Time series photometry of the helium atmosphere pulsating white dwarf EC 04207-474

TL;DR

This study analyzes 71 hours of photometric data of the pulsating white dwarf EC 04207-4748, identifying multiple eigenmodes and modeling nonlinear flux variations to estimate the star's convective response time.

Contribution

It provides the first detailed Fourier analysis and nonlinear modeling of EC 04207-4748, estimating its convective response time and linking it to stellar surface temperature.

Findings

Four independent pulsation modes identified.
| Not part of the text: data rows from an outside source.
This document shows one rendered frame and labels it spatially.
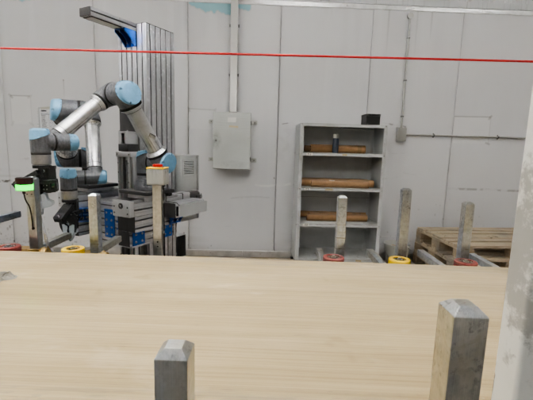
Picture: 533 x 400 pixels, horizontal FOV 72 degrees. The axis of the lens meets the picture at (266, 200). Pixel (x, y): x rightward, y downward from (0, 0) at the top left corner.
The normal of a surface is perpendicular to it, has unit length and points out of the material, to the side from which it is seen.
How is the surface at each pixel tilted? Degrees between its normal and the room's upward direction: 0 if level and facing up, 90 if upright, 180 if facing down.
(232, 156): 90
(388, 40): 90
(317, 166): 90
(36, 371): 0
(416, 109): 90
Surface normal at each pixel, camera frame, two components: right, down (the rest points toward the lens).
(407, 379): 0.03, -0.99
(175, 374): -0.02, 0.14
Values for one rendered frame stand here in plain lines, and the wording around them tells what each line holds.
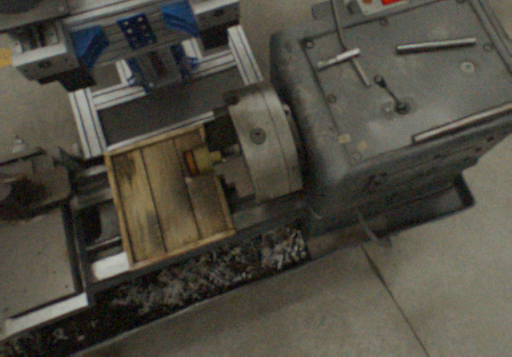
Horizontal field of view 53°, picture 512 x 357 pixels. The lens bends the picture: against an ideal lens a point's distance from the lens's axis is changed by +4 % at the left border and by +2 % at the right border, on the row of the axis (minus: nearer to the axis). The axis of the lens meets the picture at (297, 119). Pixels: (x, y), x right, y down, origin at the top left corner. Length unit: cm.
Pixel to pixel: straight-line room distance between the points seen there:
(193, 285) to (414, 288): 106
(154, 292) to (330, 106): 93
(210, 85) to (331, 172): 134
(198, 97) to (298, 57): 119
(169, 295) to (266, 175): 74
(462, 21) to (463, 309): 146
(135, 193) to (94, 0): 59
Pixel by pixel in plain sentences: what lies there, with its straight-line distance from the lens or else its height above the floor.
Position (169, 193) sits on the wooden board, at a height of 89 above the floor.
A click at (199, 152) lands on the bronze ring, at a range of 132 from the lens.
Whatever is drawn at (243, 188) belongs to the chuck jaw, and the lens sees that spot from 130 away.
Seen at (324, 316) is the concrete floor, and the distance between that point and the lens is 237.
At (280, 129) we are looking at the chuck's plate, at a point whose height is 123.
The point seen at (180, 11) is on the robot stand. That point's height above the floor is 103.
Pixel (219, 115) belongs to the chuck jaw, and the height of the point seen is 121.
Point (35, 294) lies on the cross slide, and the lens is 152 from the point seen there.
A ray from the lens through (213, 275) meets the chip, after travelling 177.
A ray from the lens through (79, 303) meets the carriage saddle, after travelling 152.
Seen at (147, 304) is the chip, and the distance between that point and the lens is 183.
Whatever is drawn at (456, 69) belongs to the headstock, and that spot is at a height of 126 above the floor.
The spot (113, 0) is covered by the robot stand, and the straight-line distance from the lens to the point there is 165.
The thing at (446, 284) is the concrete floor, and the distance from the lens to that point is 248.
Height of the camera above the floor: 236
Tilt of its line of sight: 68 degrees down
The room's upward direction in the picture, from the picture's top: 6 degrees clockwise
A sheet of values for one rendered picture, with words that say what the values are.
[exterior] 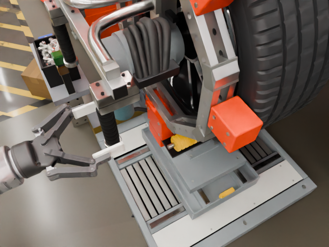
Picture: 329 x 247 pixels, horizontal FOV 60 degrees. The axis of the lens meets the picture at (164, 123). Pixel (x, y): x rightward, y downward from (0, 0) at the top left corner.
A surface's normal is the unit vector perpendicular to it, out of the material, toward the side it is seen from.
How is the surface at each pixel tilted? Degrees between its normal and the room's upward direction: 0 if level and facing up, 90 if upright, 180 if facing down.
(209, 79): 90
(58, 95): 0
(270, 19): 52
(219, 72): 45
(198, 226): 0
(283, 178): 0
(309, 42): 64
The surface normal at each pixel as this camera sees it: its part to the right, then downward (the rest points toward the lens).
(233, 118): 0.00, -0.58
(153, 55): 0.07, 0.29
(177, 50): 0.45, 0.48
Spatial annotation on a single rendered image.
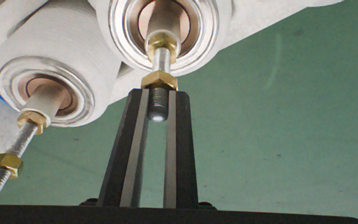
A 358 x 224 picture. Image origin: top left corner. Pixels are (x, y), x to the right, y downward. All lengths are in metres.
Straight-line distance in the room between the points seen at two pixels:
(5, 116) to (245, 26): 0.40
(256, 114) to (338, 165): 0.35
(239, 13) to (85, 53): 0.15
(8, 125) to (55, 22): 0.29
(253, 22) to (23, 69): 0.21
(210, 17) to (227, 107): 0.41
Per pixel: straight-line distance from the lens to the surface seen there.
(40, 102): 0.22
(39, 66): 0.22
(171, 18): 0.16
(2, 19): 0.31
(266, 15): 0.27
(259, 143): 0.69
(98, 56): 0.23
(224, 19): 0.18
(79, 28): 0.24
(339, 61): 0.58
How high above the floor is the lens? 0.41
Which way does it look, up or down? 46 degrees down
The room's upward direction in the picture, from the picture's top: 180 degrees clockwise
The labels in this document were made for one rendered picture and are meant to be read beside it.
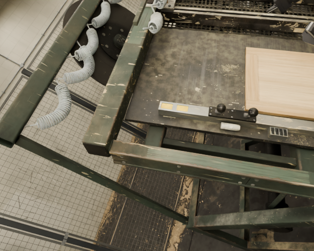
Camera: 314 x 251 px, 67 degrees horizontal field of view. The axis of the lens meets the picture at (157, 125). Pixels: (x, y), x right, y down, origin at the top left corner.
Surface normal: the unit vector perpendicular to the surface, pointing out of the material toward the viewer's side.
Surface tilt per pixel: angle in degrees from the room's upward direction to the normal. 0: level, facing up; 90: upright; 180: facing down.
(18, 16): 90
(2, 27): 90
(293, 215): 0
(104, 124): 52
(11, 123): 90
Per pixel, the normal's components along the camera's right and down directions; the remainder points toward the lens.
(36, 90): 0.57, -0.35
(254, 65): -0.04, -0.56
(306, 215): -0.80, -0.46
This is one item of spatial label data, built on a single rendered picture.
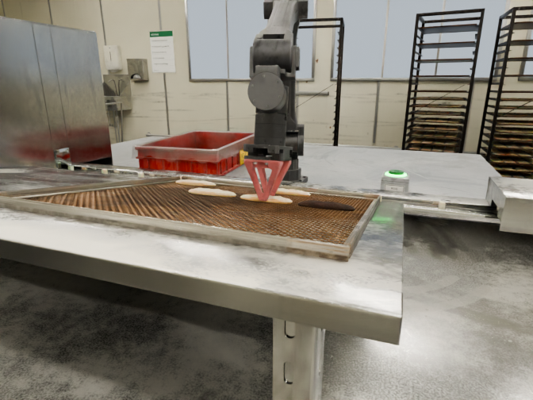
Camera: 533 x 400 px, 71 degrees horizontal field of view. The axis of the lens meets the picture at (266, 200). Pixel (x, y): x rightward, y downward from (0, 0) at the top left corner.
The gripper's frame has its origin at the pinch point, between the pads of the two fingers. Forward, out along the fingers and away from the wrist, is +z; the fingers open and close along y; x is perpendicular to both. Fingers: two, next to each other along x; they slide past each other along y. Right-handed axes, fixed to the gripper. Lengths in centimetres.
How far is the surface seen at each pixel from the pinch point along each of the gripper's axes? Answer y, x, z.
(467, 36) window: 444, -99, -152
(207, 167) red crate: 49, 36, -1
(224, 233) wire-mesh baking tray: -30.5, -5.1, 0.4
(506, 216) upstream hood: 18.7, -44.3, 1.9
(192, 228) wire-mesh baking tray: -30.4, -1.3, 0.3
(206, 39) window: 458, 248, -162
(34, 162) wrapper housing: 22, 82, 0
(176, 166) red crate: 48, 48, -1
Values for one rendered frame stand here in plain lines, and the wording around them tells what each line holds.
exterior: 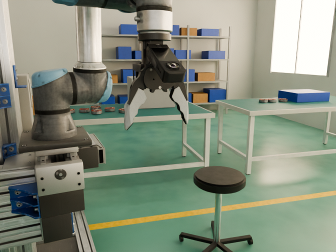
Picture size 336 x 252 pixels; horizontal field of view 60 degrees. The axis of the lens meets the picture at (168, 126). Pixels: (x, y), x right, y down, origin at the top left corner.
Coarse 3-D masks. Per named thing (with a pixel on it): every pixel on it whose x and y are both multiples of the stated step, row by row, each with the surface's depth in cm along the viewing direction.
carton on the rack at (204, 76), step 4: (196, 72) 686; (200, 72) 686; (204, 72) 686; (208, 72) 686; (212, 72) 686; (196, 76) 676; (200, 76) 670; (204, 76) 672; (208, 76) 675; (212, 76) 677; (196, 80) 678; (200, 80) 672; (204, 80) 674; (208, 80) 677; (212, 80) 679
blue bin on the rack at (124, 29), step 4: (120, 24) 599; (124, 24) 600; (128, 24) 602; (132, 24) 604; (136, 24) 607; (120, 28) 603; (124, 28) 602; (128, 28) 604; (132, 28) 606; (136, 28) 608; (120, 32) 607; (124, 32) 604; (128, 32) 606; (132, 32) 608; (136, 32) 610
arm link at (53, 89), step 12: (36, 72) 95; (48, 72) 94; (60, 72) 96; (36, 84) 94; (48, 84) 94; (60, 84) 96; (72, 84) 98; (36, 96) 95; (48, 96) 95; (60, 96) 97; (72, 96) 99; (36, 108) 97; (48, 108) 96; (60, 108) 98
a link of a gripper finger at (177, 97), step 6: (174, 90) 64; (180, 90) 64; (174, 96) 64; (180, 96) 64; (174, 102) 70; (180, 102) 65; (186, 102) 65; (180, 108) 65; (186, 108) 66; (186, 114) 66; (186, 120) 67
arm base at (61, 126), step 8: (40, 112) 96; (48, 112) 96; (56, 112) 97; (64, 112) 99; (40, 120) 97; (48, 120) 96; (56, 120) 97; (64, 120) 99; (72, 120) 103; (32, 128) 99; (40, 128) 98; (48, 128) 96; (56, 128) 97; (64, 128) 98; (72, 128) 102; (32, 136) 98; (40, 136) 96; (48, 136) 96; (56, 136) 97; (64, 136) 98; (72, 136) 101
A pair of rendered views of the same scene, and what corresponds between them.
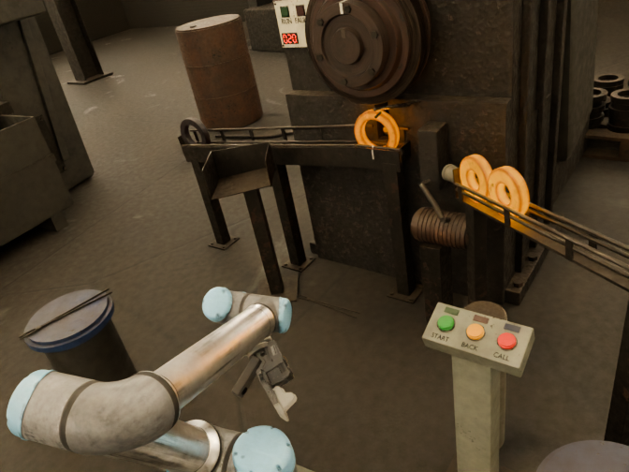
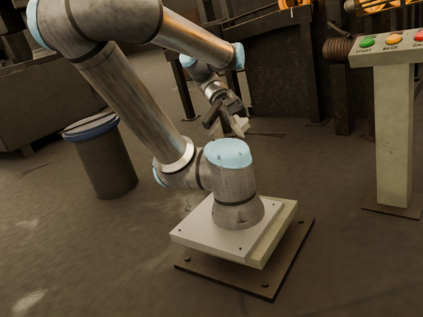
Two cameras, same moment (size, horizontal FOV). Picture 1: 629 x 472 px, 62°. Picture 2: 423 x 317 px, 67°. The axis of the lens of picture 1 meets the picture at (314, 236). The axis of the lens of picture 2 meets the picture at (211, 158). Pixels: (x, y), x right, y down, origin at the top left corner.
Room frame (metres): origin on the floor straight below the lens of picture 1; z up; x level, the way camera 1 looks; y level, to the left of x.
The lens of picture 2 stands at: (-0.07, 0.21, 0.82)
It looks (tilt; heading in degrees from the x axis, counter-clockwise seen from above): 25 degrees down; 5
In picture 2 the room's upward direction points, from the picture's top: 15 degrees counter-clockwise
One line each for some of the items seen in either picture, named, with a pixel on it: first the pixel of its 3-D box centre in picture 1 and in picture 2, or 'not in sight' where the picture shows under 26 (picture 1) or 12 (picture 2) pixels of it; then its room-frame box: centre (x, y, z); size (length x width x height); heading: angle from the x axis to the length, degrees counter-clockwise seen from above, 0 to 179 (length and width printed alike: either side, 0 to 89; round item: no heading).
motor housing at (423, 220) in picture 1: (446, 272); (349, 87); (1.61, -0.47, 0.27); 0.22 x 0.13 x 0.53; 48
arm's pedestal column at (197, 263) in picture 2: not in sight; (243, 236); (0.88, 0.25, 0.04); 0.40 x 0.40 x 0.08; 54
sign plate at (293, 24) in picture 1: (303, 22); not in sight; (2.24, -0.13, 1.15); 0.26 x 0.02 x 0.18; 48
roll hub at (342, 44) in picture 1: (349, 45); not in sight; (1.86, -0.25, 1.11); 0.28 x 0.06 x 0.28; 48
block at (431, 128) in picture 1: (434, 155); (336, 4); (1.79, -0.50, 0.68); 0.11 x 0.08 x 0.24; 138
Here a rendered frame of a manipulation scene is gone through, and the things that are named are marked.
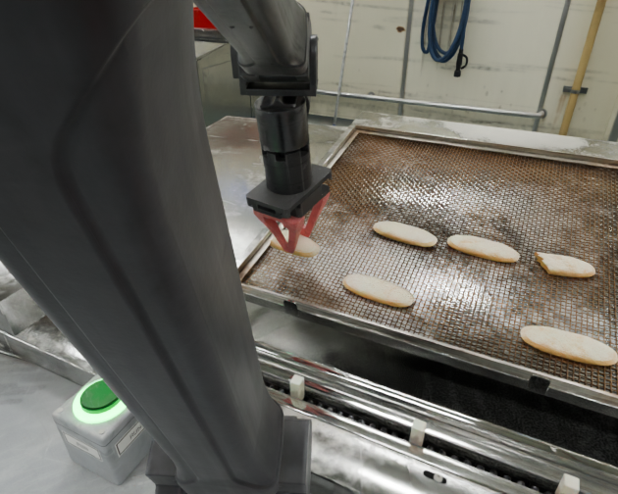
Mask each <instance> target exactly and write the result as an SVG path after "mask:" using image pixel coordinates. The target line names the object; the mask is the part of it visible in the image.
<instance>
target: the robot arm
mask: <svg viewBox="0 0 618 494"><path fill-rule="evenodd" d="M193 3H194V4H195V5H196V6H197V7H198V8H199V10H200V11H201V12H202V13H203V14H204V15H205V16H206V17H207V19H208V20H209V21H210V22H211V23H212V24H213V25H214V27H215V28H216V29H217V30H218V31H219V32H220V33H221V34H222V36H223V37H224V38H225V39H226V40H227V41H228V42H229V44H230V45H231V60H232V76H233V78H239V87H240V95H249V96H261V97H260V98H258V99H257V100H256V101H255V102H254V108H255V114H256V121H257V126H258V132H259V138H260V144H261V151H262V157H263V163H264V170H265V176H266V179H265V180H263V181H262V182H261V183H259V184H258V185H257V186H256V187H254V188H253V189H252V190H251V191H249V192H248V193H247V194H246V195H245V196H246V201H247V205H248V206H249V207H252V208H253V213H254V215H255V216H256V217H257V218H258V219H259V220H260V221H261V222H262V223H263V224H264V225H265V226H266V228H267V229H269V230H270V231H271V232H272V233H273V234H274V235H275V237H276V238H277V240H278V241H279V243H280V244H281V246H282V247H283V249H284V250H285V251H286V252H288V253H291V254H293V253H294V250H295V248H296V245H297V241H298V238H299V235H300V234H301V235H303V236H306V237H309V236H310V234H311V232H312V230H313V228H314V226H315V223H316V221H317V219H318V217H319V216H320V214H321V212H322V210H323V208H324V206H325V205H326V203H327V201H328V199H329V197H330V187H329V186H328V185H325V184H323V182H324V181H325V180H326V179H327V178H328V179H332V169H330V168H326V167H322V166H319V165H315V164H311V155H310V143H309V131H308V120H307V116H308V114H309V109H310V102H311V96H315V97H316V95H317V89H318V81H319V80H318V40H319V38H318V34H312V26H311V20H310V14H309V12H306V10H305V8H304V7H303V6H302V5H301V4H300V3H299V2H297V1H296V0H0V262H1V264H2V265H3V266H4V267H5V268H6V269H7V270H8V272H9V273H10V274H11V275H12V276H13V277H14V279H15V280H16V281H17V282H18V283H19V284H20V285H21V287H22V288H23V289H24V290H25V291H26V293H27V294H28V295H29V296H30V297H31V298H32V299H33V301H34V302H35V303H36V304H37V305H38V306H39V308H40V309H41V310H42V311H43V312H44V313H45V314H46V316H47V317H48V318H49V319H50V320H51V321H52V322H53V323H54V324H55V325H56V326H57V327H58V328H59V330H60V331H61V332H62V333H63V334H64V335H65V337H66V338H67V339H68V340H69V341H70V342H71V343H72V345H73V346H74V347H75V348H76V349H77V351H78V352H79V353H80V354H81V355H82V356H83V357H84V359H85V360H86V361H87V362H88V363H89V364H90V366H91V367H92V368H93V369H94V370H95V371H96V373H97V374H98V375H99V376H100V377H101V378H102V379H103V381H104V382H105V383H106V384H107V385H108V386H109V388H110V389H111V390H112V391H113V392H114V393H115V395H116V396H117V397H118V398H119V399H120V400H121V401H122V403H123V404H124V405H125V406H126V407H127V408H128V410H129V411H130V412H131V413H132V414H133V415H134V417H135V418H136V419H137V420H138V421H139V422H140V424H141V425H142V426H143V427H144V428H145V429H146V431H147V432H148V433H149V434H150V435H151V436H152V437H153V439H152V443H151V447H150V451H149V455H148V461H147V466H146V472H145V475H146V476H147V477H148V478H149V479H150V480H151V481H153V482H154V483H155V485H156V488H155V494H310V479H311V456H312V420H310V419H298V418H297V416H284V415H283V409H282V407H281V406H280V404H279V403H278V402H277V401H276V400H274V399H273V398H272V397H271V396H270V394H269V392H268V390H267V388H266V385H265V383H264V380H263V376H262V372H261V368H260V363H259V359H258V355H257V350H256V346H255V342H254V337H253V333H252V328H251V324H250V320H249V316H248V312H247V307H246V303H245V299H244V294H243V290H242V286H241V281H240V277H239V272H238V268H237V264H236V259H235V255H234V250H233V247H232V239H231V235H230V231H229V226H228V222H227V217H226V213H225V209H224V204H223V200H222V195H221V191H220V187H219V182H218V179H217V175H216V170H215V166H214V161H213V157H212V153H211V148H210V144H209V139H208V135H207V130H206V125H205V122H204V116H203V110H202V104H201V98H200V91H199V83H198V74H197V67H196V54H195V41H194V19H193ZM312 208H313V209H312ZM311 209H312V212H311V214H310V217H309V220H308V222H307V224H306V225H304V220H305V217H304V215H305V214H306V213H307V212H308V211H310V210H311ZM276 221H278V222H281V223H282V224H283V227H286V228H287V229H288V243H287V242H286V240H285V238H284V236H283V234H282V232H281V230H280V228H279V226H278V224H277V222H276Z"/></svg>
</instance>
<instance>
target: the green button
mask: <svg viewBox="0 0 618 494"><path fill-rule="evenodd" d="M79 402H80V405H81V408H82V410H83V411H84V412H85V413H87V414H91V415H98V414H103V413H106V412H108V411H110V410H112V409H113V408H115V407H116V406H117V405H118V404H119V403H120V402H121V400H120V399H119V398H118V397H117V396H116V395H115V393H114V392H113V391H112V390H111V389H110V388H109V386H108V385H107V384H106V383H105V382H104V381H103V379H102V380H98V381H96V382H94V383H92V384H90V385H89V386H88V387H86V388H85V389H84V391H83V392H82V393H81V395H80V398H79Z"/></svg>
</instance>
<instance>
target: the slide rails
mask: <svg viewBox="0 0 618 494"><path fill-rule="evenodd" d="M258 359H259V363H260V368H261V372H262V373H263V374H264V375H267V376H269V377H272V378H275V379H277V380H280V381H283V382H285V383H288V384H290V381H291V379H292V378H293V376H294V375H295V374H296V375H299V376H302V377H304V390H306V391H309V392H312V393H314V394H317V395H320V396H322V397H325V398H328V399H330V400H333V401H336V402H338V403H340V404H342V405H345V406H348V407H350V408H353V409H356V410H358V411H361V412H364V413H366V414H369V415H371V416H374V417H377V418H379V419H382V420H386V421H389V422H392V423H394V424H397V425H400V426H402V427H405V428H407V429H410V430H411V428H412V424H413V421H414V419H417V420H421V421H424V422H426V423H427V426H426V431H425V435H426V436H429V437H431V438H434V439H436V440H438V441H441V442H443V443H446V444H449V445H451V446H454V447H457V448H459V449H462V450H465V451H467V452H470V453H473V454H475V455H478V456H480V457H483V458H486V459H488V460H491V461H494V462H496V463H499V464H502V465H504V466H507V467H509V468H512V469H515V470H518V471H521V472H523V473H526V474H529V475H531V476H534V477H537V478H539V479H542V480H544V481H547V482H550V483H552V484H555V485H559V483H560V480H561V478H562V476H563V474H564V473H566V474H569V475H572V476H574V477H577V478H579V480H580V491H579V494H618V486H616V485H614V484H611V483H608V482H605V481H603V480H600V479H597V478H594V477H592V476H589V475H586V474H583V473H581V472H578V471H575V470H572V469H568V468H565V467H562V466H560V465H558V464H555V463H552V462H550V461H547V460H544V459H541V458H539V457H536V456H533V455H530V454H528V453H525V452H522V451H519V450H517V449H514V448H511V447H508V446H506V445H503V444H500V443H497V442H495V441H492V440H489V439H486V438H485V437H482V436H479V435H476V434H474V433H471V432H468V431H465V430H462V429H460V428H457V427H454V426H451V425H449V424H446V423H443V422H440V421H438V420H433V419H430V418H428V417H425V416H422V415H419V414H417V413H414V412H411V411H408V410H406V409H403V408H400V407H397V406H395V405H393V404H390V403H387V402H385V401H382V400H379V399H376V398H374V397H371V396H368V395H365V394H363V393H360V392H357V391H354V390H352V389H349V388H346V387H343V386H341V385H338V384H335V383H332V382H330V381H327V380H324V379H321V378H320V377H317V376H314V375H311V374H308V373H306V372H303V371H300V370H296V369H293V368H290V367H287V366H285V365H282V364H279V363H276V362H274V361H271V360H268V359H265V358H263V357H260V356H258ZM266 388H267V390H268V392H269V394H270V396H271V397H272V398H273V399H274V400H276V401H279V402H281V403H284V404H286V405H289V406H291V407H293V408H295V409H298V410H300V411H303V412H305V413H308V414H310V415H313V416H315V417H318V418H320V419H323V420H327V421H329V422H332V423H334V424H337V425H340V426H342V427H345V428H347V429H350V430H352V431H355V432H357V433H360V434H362V435H365V436H367V437H370V438H372V439H375V440H377V441H380V442H382V443H385V444H386V445H389V446H391V447H394V448H396V449H399V450H401V451H404V452H406V453H409V454H411V455H414V456H416V457H419V458H421V459H424V460H426V461H429V462H431V463H434V464H436V465H439V466H441V467H444V468H446V469H450V470H453V471H455V472H458V473H461V474H463V475H466V476H468V477H471V478H473V479H476V480H478V481H480V482H482V483H485V484H487V485H490V486H492V487H495V488H497V489H500V490H502V491H505V492H507V493H510V494H542V493H540V492H538V491H535V490H533V489H530V488H528V487H525V486H523V485H520V484H517V483H515V482H512V481H510V480H507V479H505V478H502V477H499V476H497V475H494V474H492V473H489V472H487V471H484V470H481V469H477V468H475V467H472V466H470V465H467V464H464V463H462V462H459V461H457V460H454V459H452V458H449V457H446V456H445V455H442V454H440V453H437V452H435V451H432V450H429V449H427V448H424V447H422V446H419V445H417V444H414V443H411V442H409V441H406V440H404V439H401V438H399V437H396V436H393V435H391V434H388V433H386V432H383V431H380V430H378V429H375V428H373V427H371V426H369V425H366V424H363V423H361V422H358V421H356V420H352V419H349V418H346V417H344V416H341V415H339V414H336V413H334V412H331V411H328V410H326V409H323V408H321V407H318V406H316V405H313V404H310V403H308V402H305V401H303V400H300V399H298V398H295V397H292V396H290V395H287V394H285V393H282V392H281V391H278V390H275V389H273V388H270V387H268V386H266Z"/></svg>
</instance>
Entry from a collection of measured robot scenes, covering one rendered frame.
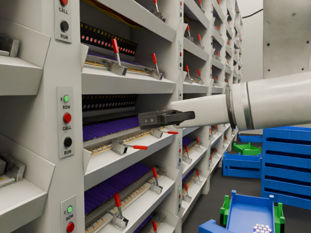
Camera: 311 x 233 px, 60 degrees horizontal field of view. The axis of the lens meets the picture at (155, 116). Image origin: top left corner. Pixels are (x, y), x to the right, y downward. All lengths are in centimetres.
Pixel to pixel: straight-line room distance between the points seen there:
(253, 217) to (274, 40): 108
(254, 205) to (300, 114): 112
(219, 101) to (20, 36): 34
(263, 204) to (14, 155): 126
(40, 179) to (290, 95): 42
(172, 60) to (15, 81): 76
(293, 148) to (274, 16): 136
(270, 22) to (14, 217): 50
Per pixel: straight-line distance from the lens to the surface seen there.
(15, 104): 51
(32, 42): 48
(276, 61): 57
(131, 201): 88
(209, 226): 105
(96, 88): 59
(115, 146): 71
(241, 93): 46
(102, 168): 62
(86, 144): 64
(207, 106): 45
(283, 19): 49
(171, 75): 109
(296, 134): 177
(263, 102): 45
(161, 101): 110
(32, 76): 45
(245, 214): 149
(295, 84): 46
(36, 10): 49
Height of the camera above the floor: 68
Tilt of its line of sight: 5 degrees down
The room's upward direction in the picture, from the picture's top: straight up
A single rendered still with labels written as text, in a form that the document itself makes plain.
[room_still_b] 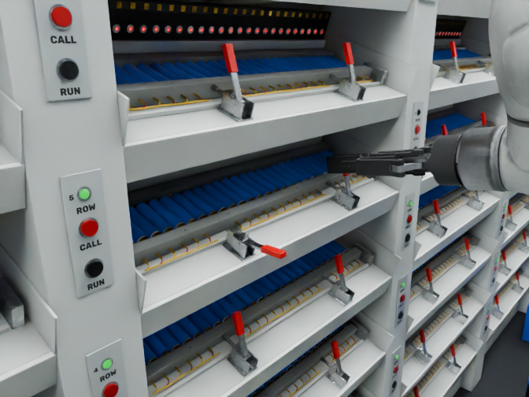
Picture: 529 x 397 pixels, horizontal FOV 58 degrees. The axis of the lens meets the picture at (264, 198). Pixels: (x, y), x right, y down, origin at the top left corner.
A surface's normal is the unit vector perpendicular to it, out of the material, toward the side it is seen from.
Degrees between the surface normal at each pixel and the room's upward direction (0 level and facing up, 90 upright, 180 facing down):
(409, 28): 90
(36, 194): 90
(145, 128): 19
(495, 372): 0
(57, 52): 90
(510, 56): 108
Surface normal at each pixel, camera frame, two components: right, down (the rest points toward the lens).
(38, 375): 0.70, 0.50
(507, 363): -0.01, -0.95
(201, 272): 0.23, -0.84
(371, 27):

Dominant mode period of 447 seconds.

Convective response time estimated at ~150 seconds.

Abstract

We present the analysis of 71 hours of high quality time-series CCD photometry of the helium atmosphere pulsating white dwarf (DBV) EC 04207-4748 obtained using the facilities at Mt John University Observatory in New Zealand. The photometric data set consists of four week-long observing sessions covering the period March to November 2011. A Fourier analysis of the lightcurves yielded clear evidence of four independent eigenmodes in the star with the dominant mode having a period of 447 s. The lightcurve variations exhibit distinct nonsinusoidal shapes, which results in significant harmonics of the dominant frequency appearing in the Fourier transforms. These observed variations are interpreted in terms of nonlinear contributions from the energy flux transmission through the subsurface convection zone in the star. Our modelling of this mechanism, using the methods first introduced by Montgomery (2005), yields a time-averaged convective response time of tau_0 ~ 150 s for the star, and this is shown to be broadly consistent with a MLT/alpha parameter value between 0.8 and 1.2. It is argued that for the DBV pulsators the measured value of tau_0 is a better estimate of the relative stellar surface temperatures than those obtained via spectroscopic techniques.